The Promise and Perils of Vaccines

Vaccine research and development is surging, but continues to face manufacturing and regulatory challenges.
Dec 01, 2009
Volume 22, Issue 12

Jill Wechsler
The vaccine business is booming, spurred by worldwide efforts to halt the AIDS epidemic and to contain the global influenza pandemic. Government agencies have rushed to place orders for millions of H1N1 flu vaccine doses, prompting manufacturers to ramp up production along with investment in R&D. Public–private partnerships, many funded by the Bill & Melinda Gates Foundation, are developing vaccines to counter infectious diseases that kill or disable millions of people in third-world nations. Since 2000, the global vaccine market has almost tripled to reach more than $17 billion (2008) and is projected to top $20 billion by 2012. Yet, delays in producing the millions of doses needed to prevent a worldwide influenza pandemic this winter raised questions about continued reliance on decades-old production methods and on private-sector manufacturers.


The good news is that a record 120 vaccines now are available to meet the health needs of people all over the world, and a significant number of vaccine candidates are moving through the research pipeline. Over 80 new products are in late-stage clinical testing, including some 30 that target untreated diseases, according to the "State of the World's Vaccines and Immunization" report released in October by the World Health Organization (WHO) and UNICEF. The surge in vaccine R&D over the past decade has produced new vaccines for meningococcal meningitis, rotavirus diarrheal disease, pneumococcal disease, and cervical cancer caused by human papillomavirus (HPV). The PATH Malaria Vaccine Initiative recently announced Phase 3 trials for a promising, but only partially effective, anti-malarial vaccine developed by GlaxoSmithKline (GSK), plus plans to continue the search for a more effective, four-year preventive. Merck has linked up with Britain's Wellcome Trust to develop more affordable and heat-stable vaccines for third-world countries.

There's also progress on the HIV/AIDS vaccine front, despite initial reports that over-hyped the benefits of an AIDS vaccine being tested in Thailand. Analysis of data indicated a low infection rate among 16,000 participants; the results were inconclusive, but generated optimism that they may provide insight that will lead to a preventive against AIDS infection.

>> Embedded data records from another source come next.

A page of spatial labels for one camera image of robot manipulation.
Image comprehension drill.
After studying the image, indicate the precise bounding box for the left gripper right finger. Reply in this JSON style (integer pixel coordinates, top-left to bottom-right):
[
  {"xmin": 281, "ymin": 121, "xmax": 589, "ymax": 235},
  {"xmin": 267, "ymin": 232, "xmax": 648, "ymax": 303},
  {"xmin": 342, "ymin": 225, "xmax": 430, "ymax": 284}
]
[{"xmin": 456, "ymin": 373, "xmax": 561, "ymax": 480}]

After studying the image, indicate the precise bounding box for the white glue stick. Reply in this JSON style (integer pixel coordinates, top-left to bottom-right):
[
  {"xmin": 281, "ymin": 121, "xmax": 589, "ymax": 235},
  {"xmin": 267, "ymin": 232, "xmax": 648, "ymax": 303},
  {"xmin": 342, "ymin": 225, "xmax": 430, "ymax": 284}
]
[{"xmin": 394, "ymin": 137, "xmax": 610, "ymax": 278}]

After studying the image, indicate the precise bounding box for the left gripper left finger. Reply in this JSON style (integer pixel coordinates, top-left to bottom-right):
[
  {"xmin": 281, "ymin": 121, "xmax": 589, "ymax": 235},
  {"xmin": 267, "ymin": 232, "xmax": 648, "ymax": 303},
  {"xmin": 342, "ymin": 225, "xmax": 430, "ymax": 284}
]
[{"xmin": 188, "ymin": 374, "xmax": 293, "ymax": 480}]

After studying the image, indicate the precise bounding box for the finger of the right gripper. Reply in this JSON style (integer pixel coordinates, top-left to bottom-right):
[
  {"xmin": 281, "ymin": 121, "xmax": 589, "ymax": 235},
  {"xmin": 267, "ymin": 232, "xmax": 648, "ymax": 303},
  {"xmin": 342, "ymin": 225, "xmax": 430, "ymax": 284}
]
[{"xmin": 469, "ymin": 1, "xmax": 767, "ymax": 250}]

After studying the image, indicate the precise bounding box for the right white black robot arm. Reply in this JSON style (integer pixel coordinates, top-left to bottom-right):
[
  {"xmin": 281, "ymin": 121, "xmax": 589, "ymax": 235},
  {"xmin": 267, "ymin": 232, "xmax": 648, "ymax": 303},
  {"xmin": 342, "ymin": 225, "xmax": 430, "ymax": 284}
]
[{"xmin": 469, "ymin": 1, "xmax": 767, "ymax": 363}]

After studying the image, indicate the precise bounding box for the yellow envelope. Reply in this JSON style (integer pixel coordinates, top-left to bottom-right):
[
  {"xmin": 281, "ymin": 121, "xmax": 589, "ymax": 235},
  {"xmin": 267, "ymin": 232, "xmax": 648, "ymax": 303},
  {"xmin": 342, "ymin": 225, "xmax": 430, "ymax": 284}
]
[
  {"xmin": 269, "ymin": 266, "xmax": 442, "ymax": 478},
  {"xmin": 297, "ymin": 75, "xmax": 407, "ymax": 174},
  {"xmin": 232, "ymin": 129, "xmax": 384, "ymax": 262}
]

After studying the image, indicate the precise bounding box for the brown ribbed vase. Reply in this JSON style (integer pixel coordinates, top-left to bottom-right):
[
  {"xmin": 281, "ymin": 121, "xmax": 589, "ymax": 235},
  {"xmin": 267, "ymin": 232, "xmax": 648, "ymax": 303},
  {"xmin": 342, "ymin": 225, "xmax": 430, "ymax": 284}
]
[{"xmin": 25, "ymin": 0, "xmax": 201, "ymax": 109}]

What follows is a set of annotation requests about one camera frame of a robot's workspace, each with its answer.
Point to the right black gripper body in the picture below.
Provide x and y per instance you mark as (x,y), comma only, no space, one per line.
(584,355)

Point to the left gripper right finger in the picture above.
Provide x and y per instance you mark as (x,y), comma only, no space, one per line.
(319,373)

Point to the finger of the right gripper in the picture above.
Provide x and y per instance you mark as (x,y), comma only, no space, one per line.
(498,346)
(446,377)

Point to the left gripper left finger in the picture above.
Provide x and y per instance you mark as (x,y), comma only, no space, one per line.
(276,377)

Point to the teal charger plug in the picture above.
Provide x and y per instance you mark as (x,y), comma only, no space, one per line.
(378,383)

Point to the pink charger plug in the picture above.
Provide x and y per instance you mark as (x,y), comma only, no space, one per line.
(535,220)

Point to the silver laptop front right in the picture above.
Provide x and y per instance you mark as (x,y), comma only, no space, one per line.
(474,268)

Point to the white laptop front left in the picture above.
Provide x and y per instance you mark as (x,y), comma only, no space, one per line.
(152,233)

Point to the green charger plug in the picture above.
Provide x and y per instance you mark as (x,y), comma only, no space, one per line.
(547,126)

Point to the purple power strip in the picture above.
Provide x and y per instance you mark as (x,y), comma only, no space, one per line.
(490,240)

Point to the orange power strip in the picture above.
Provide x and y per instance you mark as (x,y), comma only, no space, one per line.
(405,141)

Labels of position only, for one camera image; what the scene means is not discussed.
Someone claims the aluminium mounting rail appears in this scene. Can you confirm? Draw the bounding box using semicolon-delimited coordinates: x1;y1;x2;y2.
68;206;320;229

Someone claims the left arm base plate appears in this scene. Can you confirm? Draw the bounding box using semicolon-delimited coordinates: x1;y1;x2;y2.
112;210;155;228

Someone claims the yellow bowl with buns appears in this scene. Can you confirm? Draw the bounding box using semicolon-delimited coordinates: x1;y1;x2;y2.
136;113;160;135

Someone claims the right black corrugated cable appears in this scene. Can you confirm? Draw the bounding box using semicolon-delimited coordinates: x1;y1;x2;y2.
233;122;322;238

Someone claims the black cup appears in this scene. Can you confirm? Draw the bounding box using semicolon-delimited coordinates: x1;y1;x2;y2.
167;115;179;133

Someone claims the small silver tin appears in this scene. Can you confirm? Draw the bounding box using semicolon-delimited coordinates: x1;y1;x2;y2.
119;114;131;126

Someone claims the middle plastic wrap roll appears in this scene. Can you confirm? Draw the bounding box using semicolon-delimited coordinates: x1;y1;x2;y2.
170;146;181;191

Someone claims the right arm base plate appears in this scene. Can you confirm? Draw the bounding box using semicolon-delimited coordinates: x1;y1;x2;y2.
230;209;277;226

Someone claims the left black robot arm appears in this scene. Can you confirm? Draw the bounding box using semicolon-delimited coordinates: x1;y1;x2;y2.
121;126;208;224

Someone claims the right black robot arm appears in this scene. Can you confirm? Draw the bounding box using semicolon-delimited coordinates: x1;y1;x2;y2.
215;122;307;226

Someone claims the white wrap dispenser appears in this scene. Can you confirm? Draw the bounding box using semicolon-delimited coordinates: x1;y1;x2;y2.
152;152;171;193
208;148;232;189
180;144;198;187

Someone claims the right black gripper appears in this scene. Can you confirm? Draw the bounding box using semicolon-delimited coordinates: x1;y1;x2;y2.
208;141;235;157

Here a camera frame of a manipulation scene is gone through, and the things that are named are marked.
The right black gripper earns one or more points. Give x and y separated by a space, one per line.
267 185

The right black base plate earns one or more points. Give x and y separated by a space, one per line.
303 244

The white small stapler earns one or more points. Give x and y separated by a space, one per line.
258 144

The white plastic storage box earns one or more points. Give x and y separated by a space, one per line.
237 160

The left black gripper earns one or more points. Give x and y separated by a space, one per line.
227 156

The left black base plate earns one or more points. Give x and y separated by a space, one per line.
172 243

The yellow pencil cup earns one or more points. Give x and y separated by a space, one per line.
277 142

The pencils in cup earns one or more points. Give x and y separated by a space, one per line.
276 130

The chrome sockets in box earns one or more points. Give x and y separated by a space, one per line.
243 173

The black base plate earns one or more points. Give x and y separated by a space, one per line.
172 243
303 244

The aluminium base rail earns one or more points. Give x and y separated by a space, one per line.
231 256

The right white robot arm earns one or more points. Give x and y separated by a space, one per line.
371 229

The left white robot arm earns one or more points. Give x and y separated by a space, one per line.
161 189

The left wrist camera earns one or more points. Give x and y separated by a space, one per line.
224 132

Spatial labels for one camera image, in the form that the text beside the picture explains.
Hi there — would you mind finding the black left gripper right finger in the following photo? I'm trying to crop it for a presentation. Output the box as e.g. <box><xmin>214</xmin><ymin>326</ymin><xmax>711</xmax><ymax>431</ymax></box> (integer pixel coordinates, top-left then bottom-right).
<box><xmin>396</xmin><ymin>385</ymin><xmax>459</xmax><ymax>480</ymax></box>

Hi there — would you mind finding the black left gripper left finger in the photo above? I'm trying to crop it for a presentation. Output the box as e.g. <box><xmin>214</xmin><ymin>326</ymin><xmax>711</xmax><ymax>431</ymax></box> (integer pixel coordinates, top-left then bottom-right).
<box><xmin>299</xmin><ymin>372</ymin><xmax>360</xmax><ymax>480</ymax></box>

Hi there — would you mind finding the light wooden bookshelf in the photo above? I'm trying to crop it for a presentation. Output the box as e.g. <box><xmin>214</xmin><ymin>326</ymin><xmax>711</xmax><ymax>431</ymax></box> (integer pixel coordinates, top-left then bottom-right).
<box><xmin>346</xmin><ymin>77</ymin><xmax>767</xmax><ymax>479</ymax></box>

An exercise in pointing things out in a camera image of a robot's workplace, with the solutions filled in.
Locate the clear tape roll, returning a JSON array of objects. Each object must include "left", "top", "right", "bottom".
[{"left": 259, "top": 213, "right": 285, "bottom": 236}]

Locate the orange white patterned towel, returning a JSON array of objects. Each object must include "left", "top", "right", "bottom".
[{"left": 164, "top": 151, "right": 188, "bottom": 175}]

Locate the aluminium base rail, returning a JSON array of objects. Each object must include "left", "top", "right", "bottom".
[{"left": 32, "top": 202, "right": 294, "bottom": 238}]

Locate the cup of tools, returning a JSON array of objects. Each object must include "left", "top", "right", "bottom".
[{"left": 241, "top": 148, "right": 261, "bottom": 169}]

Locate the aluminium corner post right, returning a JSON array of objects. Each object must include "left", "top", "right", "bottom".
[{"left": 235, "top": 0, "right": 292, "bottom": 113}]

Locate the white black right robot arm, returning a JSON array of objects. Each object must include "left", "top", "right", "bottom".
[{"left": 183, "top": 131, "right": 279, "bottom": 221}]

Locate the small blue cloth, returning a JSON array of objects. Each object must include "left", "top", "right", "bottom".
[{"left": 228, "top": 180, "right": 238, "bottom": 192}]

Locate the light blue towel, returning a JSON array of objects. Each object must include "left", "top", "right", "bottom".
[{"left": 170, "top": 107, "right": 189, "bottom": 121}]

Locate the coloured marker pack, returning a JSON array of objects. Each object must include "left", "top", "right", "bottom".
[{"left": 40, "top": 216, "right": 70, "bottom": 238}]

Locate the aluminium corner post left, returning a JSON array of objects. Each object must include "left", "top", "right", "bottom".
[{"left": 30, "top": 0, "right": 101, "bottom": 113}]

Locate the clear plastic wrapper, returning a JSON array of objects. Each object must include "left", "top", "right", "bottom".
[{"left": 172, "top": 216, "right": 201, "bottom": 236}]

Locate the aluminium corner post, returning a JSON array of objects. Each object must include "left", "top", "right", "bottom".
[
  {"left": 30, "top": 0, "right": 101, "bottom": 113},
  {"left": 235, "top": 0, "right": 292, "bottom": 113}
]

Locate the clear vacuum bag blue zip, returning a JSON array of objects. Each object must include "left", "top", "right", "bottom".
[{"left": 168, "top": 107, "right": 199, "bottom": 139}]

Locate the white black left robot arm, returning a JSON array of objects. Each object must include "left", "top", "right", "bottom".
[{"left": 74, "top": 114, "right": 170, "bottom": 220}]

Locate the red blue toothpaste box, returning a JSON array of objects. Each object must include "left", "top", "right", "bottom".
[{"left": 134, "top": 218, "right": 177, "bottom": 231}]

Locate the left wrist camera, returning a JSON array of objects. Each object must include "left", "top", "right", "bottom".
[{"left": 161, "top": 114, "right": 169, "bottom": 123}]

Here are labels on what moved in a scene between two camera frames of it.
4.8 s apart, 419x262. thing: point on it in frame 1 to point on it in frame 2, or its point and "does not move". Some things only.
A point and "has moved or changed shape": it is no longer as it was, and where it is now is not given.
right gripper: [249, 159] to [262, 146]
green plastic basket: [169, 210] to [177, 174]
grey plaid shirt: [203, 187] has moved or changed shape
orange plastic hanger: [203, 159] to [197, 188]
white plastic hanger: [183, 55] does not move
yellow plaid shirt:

The increasingly healthy vaccine business is attracting more Big Pharma investment. Johnson & Johnson has linked up with Crucell NV of Holland to jointly develop vaccines. Abbott Laboratories is buying Solvay's vaccine and drug business, and Pfizer's acquisition of Wyeth makes it a lead player in the field. Sanofi-Aventis CEO Chris Viehbacher recently announced plans to double the company's vaccine business over five years. These companies may be interested in products like the anti-smoking vaccine NicVAX being developed by Nabi BioPharmaceuticals with support from the National Institute on Drug Abuse. Moreover, the search for cancer vaccines is going strong, supported by the FDA draft guidance on how to conduct clinical trials to test new vaccines to treat cancer.

Although much of the growth in vaccine sales reflects purchases of newer, more costly products in western countries, the market expansion also supports higher immunization rates around the world. A record 106 million children were administered the traditional roster of childhood vaccines in 2008, according to the WHO report. Global immunization has reached 82%, up from only 20% coverage in 1980. But international health officials warn against complacency. They note that about 24 million children still do not receive routine vaccines, a shortfall that would cost just $1 billion more a year to address. The Global Alliance for Vaccines and Immunization strives to fill the gaps, currently with a campaign to immunize 130 million children against pneumonia with Hib and pneumococcal vaccines.